- **EXERCISE GOAL**
From the first line below to the last, reproduce the material exactly and leave out the images.

********

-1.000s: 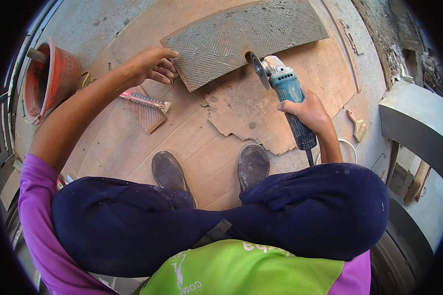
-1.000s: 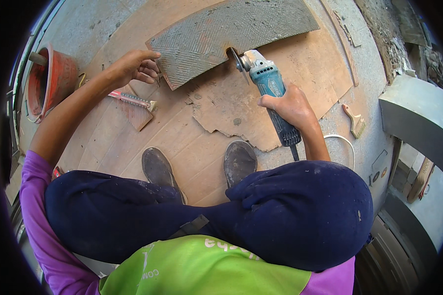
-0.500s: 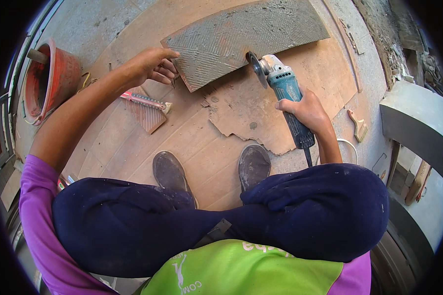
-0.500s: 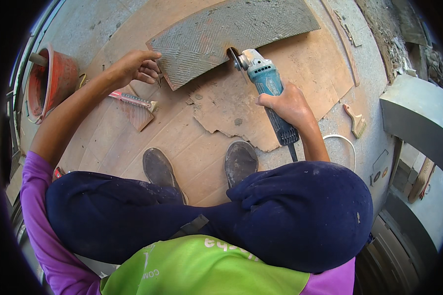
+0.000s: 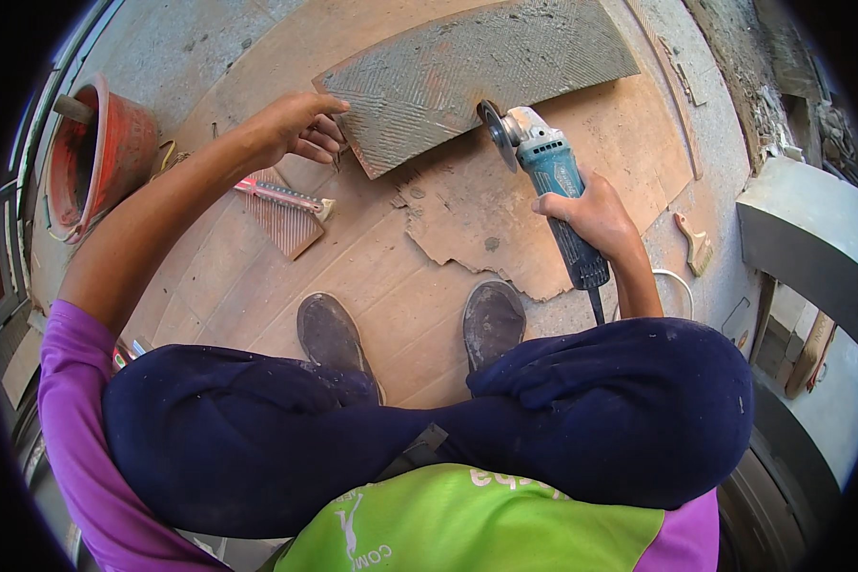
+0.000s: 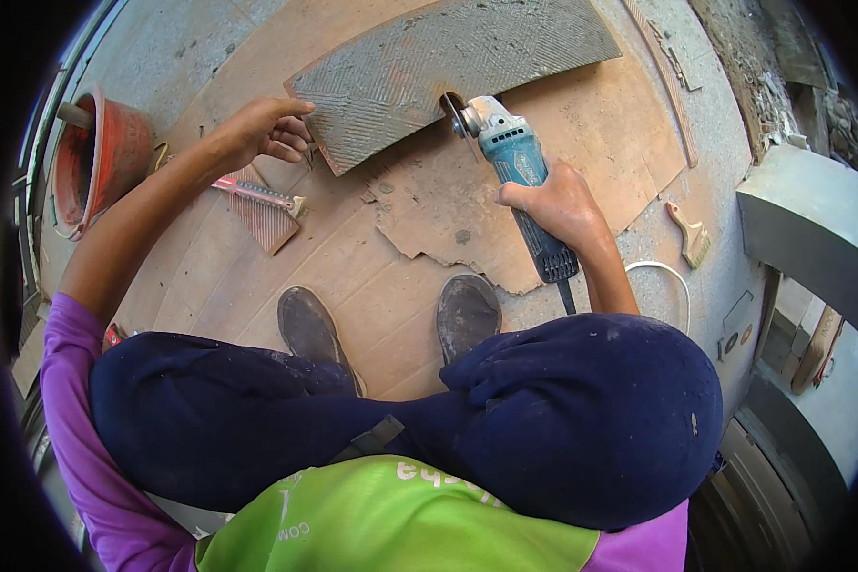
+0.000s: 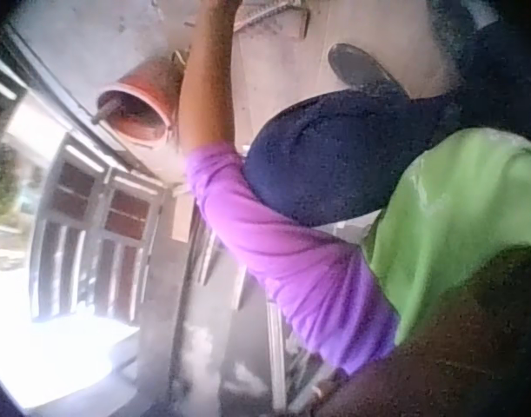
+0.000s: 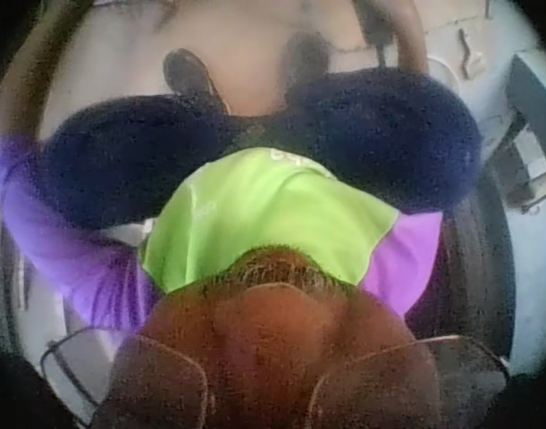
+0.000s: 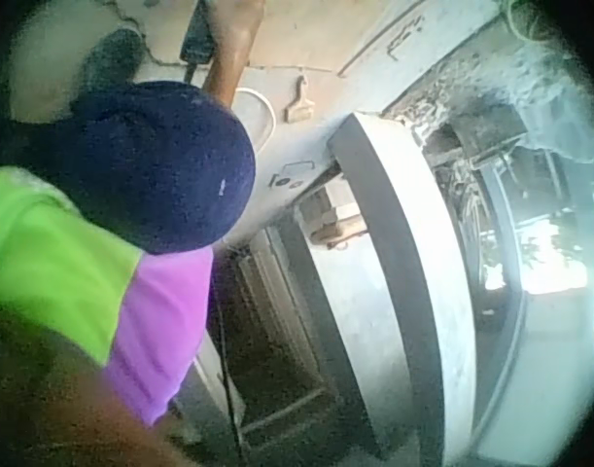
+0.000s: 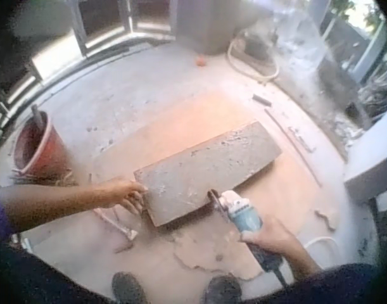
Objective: The person replaces the blade on an angle grinder using a wrench and then cuts into a tile using the angle grinder.
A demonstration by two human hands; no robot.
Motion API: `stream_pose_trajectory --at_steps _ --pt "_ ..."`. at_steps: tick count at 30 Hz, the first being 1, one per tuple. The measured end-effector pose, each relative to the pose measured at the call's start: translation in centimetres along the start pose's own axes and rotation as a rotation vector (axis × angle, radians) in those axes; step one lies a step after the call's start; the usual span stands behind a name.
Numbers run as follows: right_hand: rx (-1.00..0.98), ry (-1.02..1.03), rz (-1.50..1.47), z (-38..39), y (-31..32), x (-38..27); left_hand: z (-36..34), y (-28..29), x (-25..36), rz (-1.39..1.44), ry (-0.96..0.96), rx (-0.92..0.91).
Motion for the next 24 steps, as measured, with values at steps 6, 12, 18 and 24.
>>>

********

- **RESPONSE TO THE EXERCISE**
-1.000s: 
-1.000s: 
-0.500s: 
-0.500s: 
+0.000s: 
+0.000s: 
+0.000s: 
+0.000s: 
+0.000s: 
+0.000s: 
Objective: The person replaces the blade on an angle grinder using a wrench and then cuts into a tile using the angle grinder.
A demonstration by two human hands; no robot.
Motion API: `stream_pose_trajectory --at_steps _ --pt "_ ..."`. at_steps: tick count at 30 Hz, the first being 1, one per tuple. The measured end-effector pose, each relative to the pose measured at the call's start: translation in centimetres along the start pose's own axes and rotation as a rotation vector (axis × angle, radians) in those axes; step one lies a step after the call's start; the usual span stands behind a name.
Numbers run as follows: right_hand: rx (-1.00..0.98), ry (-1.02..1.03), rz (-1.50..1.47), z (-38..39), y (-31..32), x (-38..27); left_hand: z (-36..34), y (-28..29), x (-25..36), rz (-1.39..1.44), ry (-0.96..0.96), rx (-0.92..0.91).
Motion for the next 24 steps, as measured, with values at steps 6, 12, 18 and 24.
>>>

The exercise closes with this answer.